Elektrische Quadrupolwechselwirkung in defektreichen und deformierten MAX-Phasen

Abstract

In this work, it is shown how hyperfine interaction methods can be used to in-situ detect defects and deformations even in crystallographically complex materials such as the MAX-Phases, a class of ternary carbides and nitrides. The sensitive quantity is given by the electric field gradient (EFG), a measure of the asymmetry of the charge distribution around a particular probe atom's nucleus. Two mechanisms of interplay between defect and EFG are considered: the long-ranged effects of elastic strain and the direct influence of a defect on its local electronic surrounding. The EFG's elastic response is determined by means of ab-initio methods in the framework of density functional theory. This approach permits to analyze the reason behind the strain dependence of the EFG and allows insights into any other strain dependence of the EFG such as volume and structure dependencies.
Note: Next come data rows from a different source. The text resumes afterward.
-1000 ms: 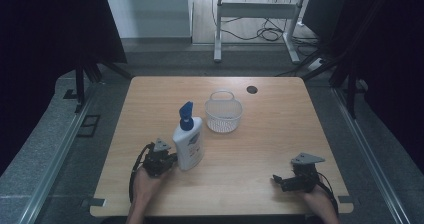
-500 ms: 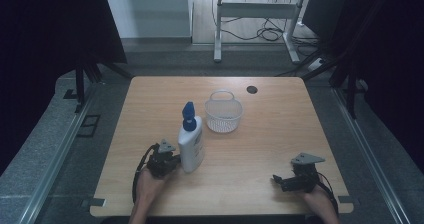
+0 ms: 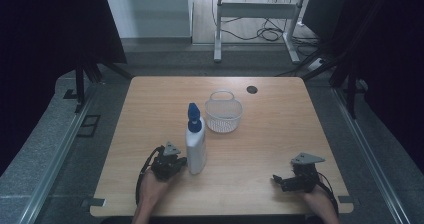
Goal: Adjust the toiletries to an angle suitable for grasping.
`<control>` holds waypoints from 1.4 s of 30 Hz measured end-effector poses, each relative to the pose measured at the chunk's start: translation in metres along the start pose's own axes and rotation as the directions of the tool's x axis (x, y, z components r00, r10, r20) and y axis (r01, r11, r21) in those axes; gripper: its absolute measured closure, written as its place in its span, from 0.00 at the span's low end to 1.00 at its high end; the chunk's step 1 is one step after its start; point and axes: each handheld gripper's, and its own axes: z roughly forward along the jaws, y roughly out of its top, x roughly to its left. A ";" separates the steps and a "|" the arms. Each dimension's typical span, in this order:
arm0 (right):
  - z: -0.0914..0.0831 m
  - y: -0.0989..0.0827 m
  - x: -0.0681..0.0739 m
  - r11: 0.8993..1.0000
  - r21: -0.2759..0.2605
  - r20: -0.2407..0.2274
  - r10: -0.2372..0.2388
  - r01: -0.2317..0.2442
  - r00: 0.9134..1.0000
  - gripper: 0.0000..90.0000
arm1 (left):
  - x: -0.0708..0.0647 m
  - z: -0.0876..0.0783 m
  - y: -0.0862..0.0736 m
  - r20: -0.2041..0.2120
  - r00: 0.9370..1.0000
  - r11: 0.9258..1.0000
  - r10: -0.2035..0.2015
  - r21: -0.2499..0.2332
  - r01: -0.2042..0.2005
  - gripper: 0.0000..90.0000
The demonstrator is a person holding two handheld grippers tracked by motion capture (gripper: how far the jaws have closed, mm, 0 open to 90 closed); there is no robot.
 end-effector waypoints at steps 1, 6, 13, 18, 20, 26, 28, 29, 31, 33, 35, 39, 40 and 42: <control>0.000 0.000 0.000 1.000 0.000 0.000 0.000 0.000 1.000 0.00 | -0.002 0.000 0.000 0.002 1.000 1.000 0.001 0.000 -0.001 0.99; 0.000 0.000 0.000 1.000 0.000 0.000 0.000 0.000 1.000 0.00 | -0.007 0.001 0.000 0.009 1.000 1.000 0.010 0.002 -0.010 0.99; 0.000 0.000 0.000 1.000 0.000 0.000 0.000 0.000 1.000 0.00 | -0.016 0.001 0.000 0.019 0.999 1.000 0.030 0.006 -0.030 0.99; 0.000 0.000 0.000 1.000 0.000 0.000 0.000 0.000 1.000 0.00 | -0.020 0.001 0.001 0.033 0.999 0.999 0.041 0.004 -0.041 0.99; 0.000 0.000 0.000 1.000 0.000 0.000 0.000 0.000 1.000 0.00 | -0.022 0.001 0.002 0.039 0.998 0.999 0.045 0.002 -0.046 0.99; 0.000 0.000 0.000 1.000 0.000 0.000 0.000 0.000 1.000 0.00 | -0.029 0.002 0.004 0.058 0.997 0.998 0.060 -0.002 -0.060 0.99; 0.000 0.000 0.000 1.000 0.000 0.000 0.000 0.000 1.000 0.00 | -0.031 0.003 0.004 0.068 0.995 0.998 0.068 -0.004 -0.068 0.99; 0.000 0.000 0.000 1.000 0.000 0.000 0.000 0.000 1.000 0.00 | -0.032 0.003 0.005 0.072 0.995 0.997 0.071 -0.005 -0.071 0.99; 0.000 0.000 0.000 1.000 0.000 0.000 0.000 0.000 1.000 0.00 | -0.035 0.003 0.005 0.078 0.994 0.997 0.072 -0.006 -0.072 0.99; 0.000 0.000 0.000 1.000 0.000 0.000 0.000 0.000 1.000 0.00 | -0.037 0.003 0.006 0.086 0.993 0.997 0.080 -0.006 -0.080 0.99; 0.000 0.000 0.000 1.000 0.000 0.000 0.000 0.000 1.000 0.00 | -0.040 0.004 0.007 0.094 0.992 0.996 0.087 -0.007 -0.087 0.99; 0.000 0.000 0.000 1.000 0.000 0.000 0.000 0.000 1.000 0.00 | -0.044 0.004 0.009 0.111 0.989 0.995 0.102 -0.015 -0.101 0.99; 0.000 0.000 0.000 1.000 0.000 0.000 0.000 0.000 1.000 0.00 | -0.045 0.005 0.010 0.110 0.988 0.994 0.105 -0.015 -0.104 0.99; 0.000 0.000 0.000 1.000 0.000 0.000 0.000 0.000 1.000 0.00 | -0.047 0.005 0.011 0.112 0.988 0.994 0.110 -0.017 -0.109 0.99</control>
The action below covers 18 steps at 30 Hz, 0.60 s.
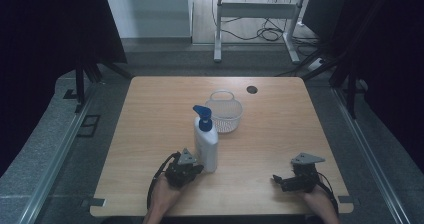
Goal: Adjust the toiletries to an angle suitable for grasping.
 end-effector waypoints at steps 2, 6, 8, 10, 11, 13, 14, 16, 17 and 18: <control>0.000 0.000 0.000 1.000 0.000 0.000 0.000 0.000 1.000 0.00 | -0.001 0.001 0.002 0.006 1.000 1.000 0.002 -0.004 -0.002 0.99; 0.000 0.000 0.000 1.000 0.001 0.001 -0.001 0.001 1.000 0.00 | -0.003 0.005 0.005 0.005 1.000 1.000 0.015 -0.007 -0.015 0.99; 0.000 0.000 0.000 1.000 0.001 0.001 -0.001 0.001 1.000 0.00 | -0.004 0.007 0.006 0.007 1.000 1.000 0.020 -0.005 -0.020 0.99; 0.000 0.000 0.000 1.000 0.001 0.001 -0.001 0.001 1.000 0.00 | -0.004 0.007 0.006 0.006 1.000 1.000 0.024 -0.002 -0.023 0.98; 0.000 0.000 0.000 1.000 0.001 0.001 -0.001 0.001 1.000 0.00 | -0.004 0.007 0.006 0.006 1.000 1.000 0.022 -0.002 -0.022 0.98; 0.000 0.000 0.000 1.000 0.001 0.001 -0.001 0.001 1.000 0.00 | -0.004 0.006 0.006 0.005 1.000 1.000 0.018 -0.005 -0.018 0.97; 0.000 0.000 0.000 1.000 0.001 0.001 -0.001 0.001 1.000 0.00 | -0.004 0.005 0.006 0.004 1.000 1.000 0.017 -0.007 -0.017 0.97; 0.000 0.000 0.000 1.000 0.001 0.001 -0.001 0.001 1.000 0.00 | -0.003 0.002 0.006 0.007 1.000 1.000 0.013 -0.014 -0.013 0.96; 0.000 0.000 0.000 1.000 0.001 0.001 -0.001 0.001 1.000 0.00 | -0.003 0.000 0.006 0.007 1.000 1.000 0.012 -0.016 -0.012 0.95; 0.000 0.000 0.000 1.000 0.000 -0.001 0.001 -0.001 1.000 0.00 | -0.003 -0.001 0.005 0.006 1.000 1.000 0.009 -0.019 -0.009 0.94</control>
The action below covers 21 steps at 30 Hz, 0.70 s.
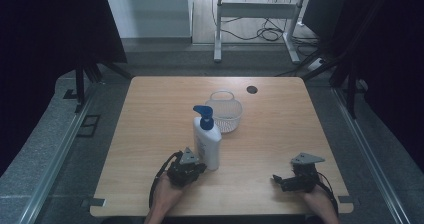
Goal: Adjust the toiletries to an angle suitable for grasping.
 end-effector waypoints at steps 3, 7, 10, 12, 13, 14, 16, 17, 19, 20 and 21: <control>0.000 0.000 0.000 1.000 0.000 0.000 0.000 0.000 1.000 0.00 | 0.000 -0.005 -0.001 -0.007 1.000 1.000 -0.006 -0.005 0.006 0.90; 0.000 0.000 0.000 1.000 0.000 0.000 0.000 0.000 1.000 0.00 | 0.003 -0.012 -0.005 -0.032 0.999 1.000 -0.019 -0.013 0.018 0.81; 0.000 0.000 0.000 1.000 0.000 0.000 0.000 0.000 1.000 0.00 | 0.003 -0.013 -0.007 -0.044 0.999 1.000 -0.017 -0.008 0.017 0.76; 0.000 0.000 0.000 1.000 0.000 -0.001 -0.001 0.001 1.000 0.00 | 0.004 -0.014 -0.009 -0.059 0.998 1.000 -0.014 -0.002 0.014 0.72; 0.000 0.000 0.000 1.000 0.000 -0.001 -0.002 0.002 1.000 0.00 | 0.005 -0.015 -0.011 -0.066 0.998 1.000 -0.012 0.001 0.012 0.70; 0.000 0.000 0.000 1.000 0.000 -0.002 -0.002 0.002 1.000 0.00 | 0.005 -0.015 -0.011 -0.068 0.998 1.000 -0.014 0.001 0.014 0.68; 0.000 0.000 0.000 1.000 0.000 -0.002 -0.003 0.003 1.000 0.00 | 0.006 -0.016 -0.014 -0.068 0.997 1.000 -0.020 0.002 0.020 0.63; 0.000 0.000 0.000 1.000 0.001 -0.003 -0.003 0.003 1.000 0.00 | 0.007 -0.017 -0.015 -0.069 0.997 1.000 -0.020 0.002 0.020 0.61; 0.000 0.000 0.000 1.000 0.005 -0.004 -0.004 0.004 1.000 0.00 | 0.008 -0.017 -0.017 -0.069 0.997 1.000 -0.021 0.000 0.021 0.54; 0.000 0.000 0.000 1.000 0.005 -0.003 -0.004 0.004 1.000 0.00 | 0.009 -0.018 -0.018 -0.068 0.997 1.000 -0.025 -0.002 0.025 0.54; -0.001 0.001 0.000 1.000 0.006 -0.002 -0.006 0.006 1.000 0.00 | 0.010 -0.018 -0.020 -0.073 0.997 1.000 -0.023 -0.004 0.022 0.50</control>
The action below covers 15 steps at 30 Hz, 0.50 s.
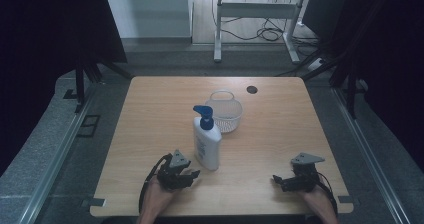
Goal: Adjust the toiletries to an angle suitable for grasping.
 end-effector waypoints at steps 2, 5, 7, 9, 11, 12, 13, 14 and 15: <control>0.000 0.000 0.001 1.000 0.000 0.000 -0.004 0.004 1.000 0.00 | 0.001 0.000 -0.002 -0.004 1.000 1.000 -0.004 -0.002 0.004 0.41; -0.001 0.001 0.002 1.000 0.002 0.004 -0.011 0.011 1.000 0.00 | 0.001 -0.001 -0.006 -0.030 1.000 1.000 0.005 0.005 -0.005 0.35; -0.002 0.001 0.003 1.000 -0.003 0.001 -0.017 0.017 1.000 0.00 | 0.001 -0.001 -0.007 -0.039 0.999 1.000 0.006 0.014 -0.006 0.29; -0.003 0.002 0.003 1.000 -0.012 -0.002 -0.020 0.020 1.000 0.00 | 0.000 -0.001 -0.009 -0.053 0.999 1.000 0.007 0.025 -0.005 0.24; -0.005 0.003 0.004 0.999 -0.023 -0.005 -0.027 0.027 1.000 0.00 | 0.000 -0.001 -0.011 -0.061 0.998 0.999 0.002 0.033 0.000 0.19; -0.005 0.003 0.004 0.999 -0.023 -0.005 -0.027 0.027 1.000 0.00 | 0.001 -0.001 -0.012 -0.065 0.998 0.999 0.005 0.042 -0.002 0.19; -0.006 0.004 0.005 0.999 -0.026 -0.007 -0.026 0.026 1.000 0.00 | 0.000 -0.001 -0.013 -0.070 0.998 0.999 -0.001 0.045 0.004 0.18; -0.006 0.005 0.005 0.999 -0.030 -0.012 -0.026 0.026 1.000 0.00 | 0.001 0.000 -0.013 -0.075 0.997 0.999 0.000 0.053 0.004 0.16; -0.007 0.005 0.006 0.999 -0.033 -0.014 -0.028 0.027 1.000 0.00 | 0.001 0.000 -0.014 -0.080 0.997 0.998 0.000 0.060 0.005 0.15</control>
Distributions of the EFG for certain defect arrangements are calculated by means of Monte-Carlo simulations based on the aforementioned elastic response. The hereby predicted EFG distributions are experimentally verified in uniaxially deformed, polycrystalline MAX-Phase by means of the perturbed angular correlation (PAC) method which in turn allows to in-situ determine defect densities. The local influence of defects is systematically studied within MAX-Phase solid solutions. In this regard, the synthesis of a new solid solution, Ti$_2$(Al$_{0,5}$,In$_{0,5}$)C, is reported. The corresponding lattice parameters are determined by a Rietveld refinement of XRD-data.